Methodology Deep Dive

How CFBTrack calculates Dominance Score.

Dominance Score is built to explain why one season looks stronger than another without reducing the answer to only wins, points, or poll rank.

Plain-English explanation

The score starts with season-level team performance and turns several different signals into comparable percentile-style components.

Those components are blended into one 0-to-100 style score so users can compare modern seasons without pretending a single raw stat tells the whole story.

Inputs used

  • Offensive quality from source-provided CFBD PPA, success rate, and explosiveness where available.
  • Defensive quality from source-provided opponent PPA, success rate allowed, and explosiveness allowed, where lower allowed values are better.
  • Schedule-aware strength and advanced-quality signals from SRS, SP-style overall strength, and unit-level ratings when available.
  • Average margin, win percentage, total wins, undefeated status, final rank, national-title-season status, and playoff status.

What the model rewards

  • Teams that are strong on both sides of the ball instead of only elite in one phase.
  • Teams that beat good schedules and create separation on the scoreboard.
  • Teams whose postseason and final ranking support the underlying efficiency profile.
  • Seasons that remain strong after the model compares them against the rest of the available 2003-and-later sample.

What the model does not claim

  • It does not claim to be a betting projection.
  • It does not claim an older season outside the modeled data is weaker because it is not present.
  • It does not claim the top score is the only defensible answer when the gap is narrow.

Example using Alabama

For an Alabama season, the model looks beyond the win total. A team with elite offensive efficiency, a top defensive component, a strong schedule-aware profile, a large average margin, and a title signal will rise because the same season checks several boxes at once.
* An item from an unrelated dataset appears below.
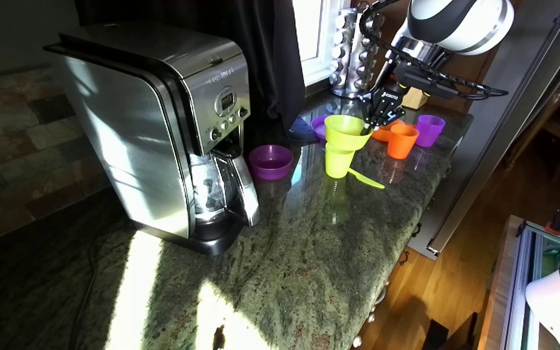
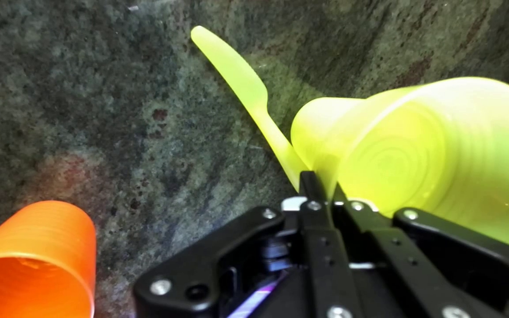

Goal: Place the yellow bowl on the yellow cup. and then the yellow knife on the bowl

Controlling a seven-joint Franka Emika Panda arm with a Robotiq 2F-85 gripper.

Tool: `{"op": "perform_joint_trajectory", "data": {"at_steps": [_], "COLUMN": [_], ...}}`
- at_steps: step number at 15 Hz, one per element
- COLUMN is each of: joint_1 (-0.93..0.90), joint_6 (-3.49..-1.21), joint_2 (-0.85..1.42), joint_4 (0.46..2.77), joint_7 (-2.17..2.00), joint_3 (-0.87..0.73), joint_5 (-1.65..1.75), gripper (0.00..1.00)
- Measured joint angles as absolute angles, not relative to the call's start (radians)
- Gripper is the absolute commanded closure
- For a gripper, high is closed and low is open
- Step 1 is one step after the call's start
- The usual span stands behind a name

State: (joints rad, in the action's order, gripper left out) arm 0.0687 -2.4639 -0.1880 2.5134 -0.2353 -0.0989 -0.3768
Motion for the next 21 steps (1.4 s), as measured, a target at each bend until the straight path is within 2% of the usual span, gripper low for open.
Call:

  • If another Alabama season has a similar score, the best-teams page flags the race as debatable.
  • If a season wins a title but has weaker efficiency or schedule context, it still gets credit but does not automatically win the model.

Known limitations

  • The modern best-teams model is scoped to seasons with enough comparable 2003-and-later data.
  • Advanced-quality inputs are only as complete as the loaded source data for that season.
  • CFBTrack does not recreate CFBD's play-level PPA model; it audits local mapping, scaling, and route calculations around the source-provided fields.
  • Poll and postseason treatment can still leave close calls that fans should inspect directly.